Die Übertragung der Situation von Frühkapitalismus in Mittel- und Ostdeutschland auf gegenwärtige Mißstände an Rhein und Ruhr geht nicht ohne Reibungsverluste vonstatten, ist insgesamt aber besser gelungen, als man befürchten mußte. Insbesondere die türkischen Schauspieler sorgen für einen weithin sehr überzeugenden Theaterabend: ein Zug von verblüffender, bestürzender Authentizität in der vom Kunst -Künstlerischen so sehr besetzten Theaterlandschaft.
Thomas Pekny, der Ausstatter, konzipierte einen einzigen Raum für alle Szenen des Sozialdramas, einen mit Second-hand -Möbeln vollgestopften Gitterkäfig, in dem auch noch eine Theke Platz findet.

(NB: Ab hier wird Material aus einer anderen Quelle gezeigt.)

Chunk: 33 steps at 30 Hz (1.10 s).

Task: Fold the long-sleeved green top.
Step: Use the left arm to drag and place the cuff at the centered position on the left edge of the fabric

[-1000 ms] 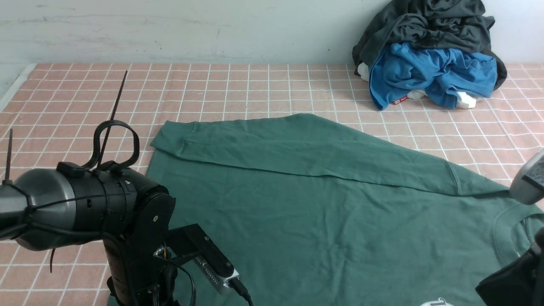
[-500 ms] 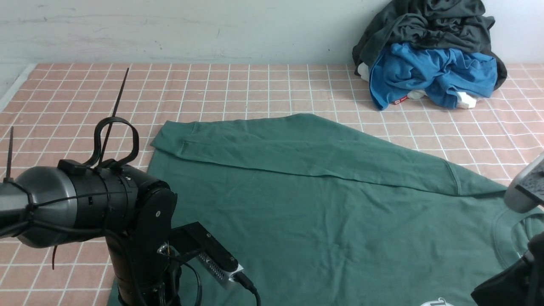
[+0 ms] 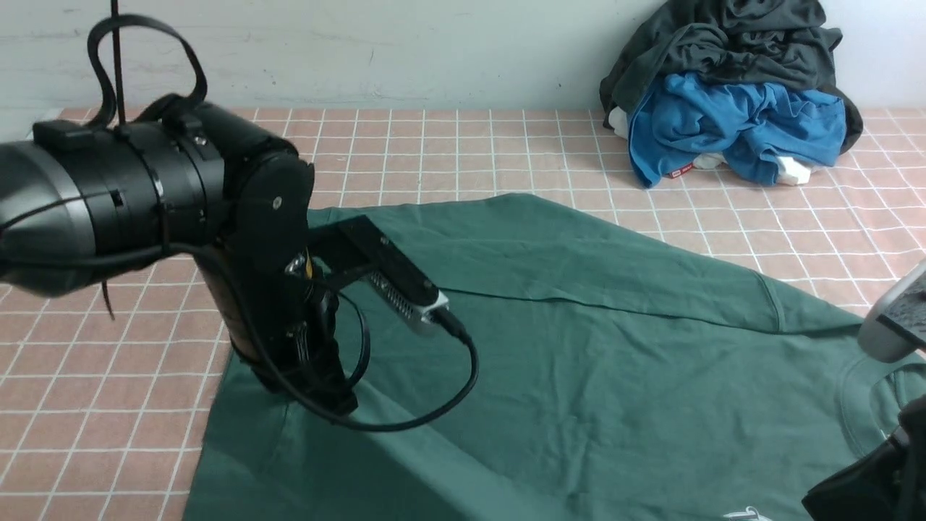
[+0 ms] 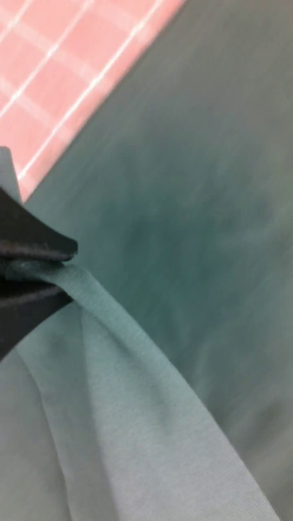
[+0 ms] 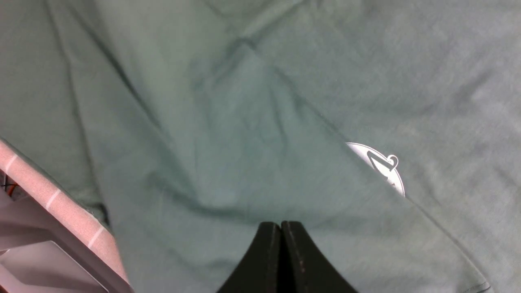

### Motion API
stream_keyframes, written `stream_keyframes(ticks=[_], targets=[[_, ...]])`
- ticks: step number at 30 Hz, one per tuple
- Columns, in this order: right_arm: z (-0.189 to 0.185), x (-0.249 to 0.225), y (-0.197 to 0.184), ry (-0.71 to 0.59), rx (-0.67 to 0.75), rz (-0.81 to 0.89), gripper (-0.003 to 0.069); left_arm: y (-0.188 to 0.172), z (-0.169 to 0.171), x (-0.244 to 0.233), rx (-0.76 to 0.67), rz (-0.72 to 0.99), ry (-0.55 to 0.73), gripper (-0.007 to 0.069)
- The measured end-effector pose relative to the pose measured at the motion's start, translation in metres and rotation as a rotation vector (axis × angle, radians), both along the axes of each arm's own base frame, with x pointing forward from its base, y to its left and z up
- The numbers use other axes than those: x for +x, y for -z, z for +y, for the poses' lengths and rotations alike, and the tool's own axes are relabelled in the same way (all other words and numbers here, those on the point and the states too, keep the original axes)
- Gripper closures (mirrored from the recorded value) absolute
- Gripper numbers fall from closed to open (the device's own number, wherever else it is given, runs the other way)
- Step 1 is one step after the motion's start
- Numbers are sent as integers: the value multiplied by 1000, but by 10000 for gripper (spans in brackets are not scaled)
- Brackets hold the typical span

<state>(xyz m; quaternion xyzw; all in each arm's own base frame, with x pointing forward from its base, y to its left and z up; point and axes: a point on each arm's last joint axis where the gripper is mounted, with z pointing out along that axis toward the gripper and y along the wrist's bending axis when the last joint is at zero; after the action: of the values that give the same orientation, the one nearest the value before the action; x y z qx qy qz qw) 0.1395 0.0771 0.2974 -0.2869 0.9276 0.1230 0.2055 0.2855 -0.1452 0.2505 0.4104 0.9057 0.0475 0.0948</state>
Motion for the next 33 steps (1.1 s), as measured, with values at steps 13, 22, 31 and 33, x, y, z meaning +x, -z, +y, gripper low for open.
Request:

Die enge Lebenswelt von Halil und Galip, Yilmaz und Besime ist zwischen doppelstöckigem Klappbett und Farbfernseher zutreffend charakterisiert - daß auch die Dreißigers in diesem Milieu angesiedelt werden, gibt weniger Sinn. Das Stück bezieht nun einmal, inhaltlich und dramaturgisch, von den Gegensätzen der Klassen her sein Spannungsmoment, nicht aus der Innenspannung der Seelen und der Entwicklung ausdifferenzierter Kunstfiguren.

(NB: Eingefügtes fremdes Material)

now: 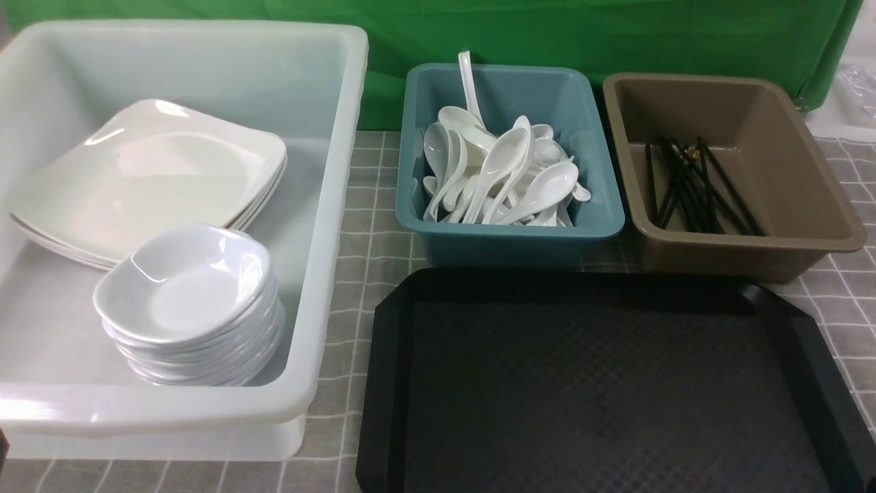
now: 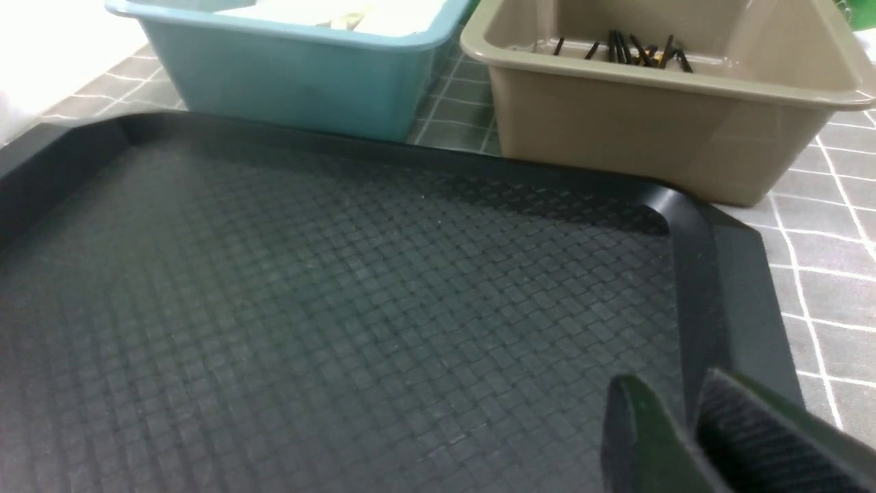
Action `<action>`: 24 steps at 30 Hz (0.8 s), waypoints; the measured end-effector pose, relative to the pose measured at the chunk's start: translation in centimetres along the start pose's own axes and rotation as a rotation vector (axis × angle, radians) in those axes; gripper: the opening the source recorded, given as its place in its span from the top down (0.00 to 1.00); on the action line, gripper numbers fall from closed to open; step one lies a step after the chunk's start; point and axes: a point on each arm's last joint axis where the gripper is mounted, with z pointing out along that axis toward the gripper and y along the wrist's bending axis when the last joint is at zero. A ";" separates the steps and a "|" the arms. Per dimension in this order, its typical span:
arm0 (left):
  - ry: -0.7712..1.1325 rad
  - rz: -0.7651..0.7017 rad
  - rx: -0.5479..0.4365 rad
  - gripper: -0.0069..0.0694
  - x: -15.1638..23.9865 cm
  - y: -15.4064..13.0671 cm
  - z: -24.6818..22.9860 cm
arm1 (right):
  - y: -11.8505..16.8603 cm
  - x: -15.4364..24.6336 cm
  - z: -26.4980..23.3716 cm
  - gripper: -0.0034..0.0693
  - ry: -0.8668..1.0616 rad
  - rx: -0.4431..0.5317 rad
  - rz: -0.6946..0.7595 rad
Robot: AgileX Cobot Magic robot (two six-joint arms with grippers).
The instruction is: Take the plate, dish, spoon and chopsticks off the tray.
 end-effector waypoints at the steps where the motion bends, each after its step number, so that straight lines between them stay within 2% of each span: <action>1: 0.000 0.000 0.000 0.90 0.0 0.0 0.0 | 0.0 0.0 0.0 0.71 0.000 0.000 0.000; 24: 0.000 0.000 0.000 0.90 0.0 0.0 0.0 | 0.0 0.0 0.0 0.64 0.000 0.000 0.001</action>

Überhaupt scheint die Übertragung der Dreißiger-Figur und seiner Comptoir-Angestellten auf den heutigen Unternehmertyp, der sich Arbeitskräfte auch am Rande der Legalität oder gesetzwidrig, aber preisgünstig verschafft, ganz unzutreffend. Diese Art Arbeitsplatzbeschaffer dürfte in der Regel sein gutes Recht nicht mit Pastor und Polizeipräsident in der Hauptmannschen Umständlichkeit erörtern. Die Hungerrevolte, die in Franz Winters Inszenierung zum veritablen Aufstand wird, zitiert die kämpferischsten Momente des Ford-Streiks von 1972 und sogar die Figur des Agitators Baha Targün herbei. Die Befürchtung (oder Hoffnung) allerdings, daß die am untersten Ende der sozialen Skala so wirksam ihre Rechte einklagen wie relativ privilegierte Industriearbeiter, dürfte - zumindest vorerst
-Projektion bleiben: Der Sozial- und Medien-Staat ist auf den Umgang mit dem Unrecht besser vorbereitet als das wilhelminische Preußen vor 150 Jahren. Die Übersetzung des schlesischen Dialekts in eine fremde Umgangssprache erwies sich als der glücklichsten Kunstgriff der Bearbeitung, da teilt sich unmittelbar etwas von dem mit, was Gerhart Hauptmann wohl mit der naturalistischen Tragödie intendierte. Der Beifall für die Darsteller war herzlich, die türkischen Premierenbesucher feierten den Einzug ihrer Leute in das vom Staat besonders bezuschußte Stadttheater frenetisch - auch als ein Stück offiziöser Anerkennung, als einen gelungenen Akt der kulturellen Integration.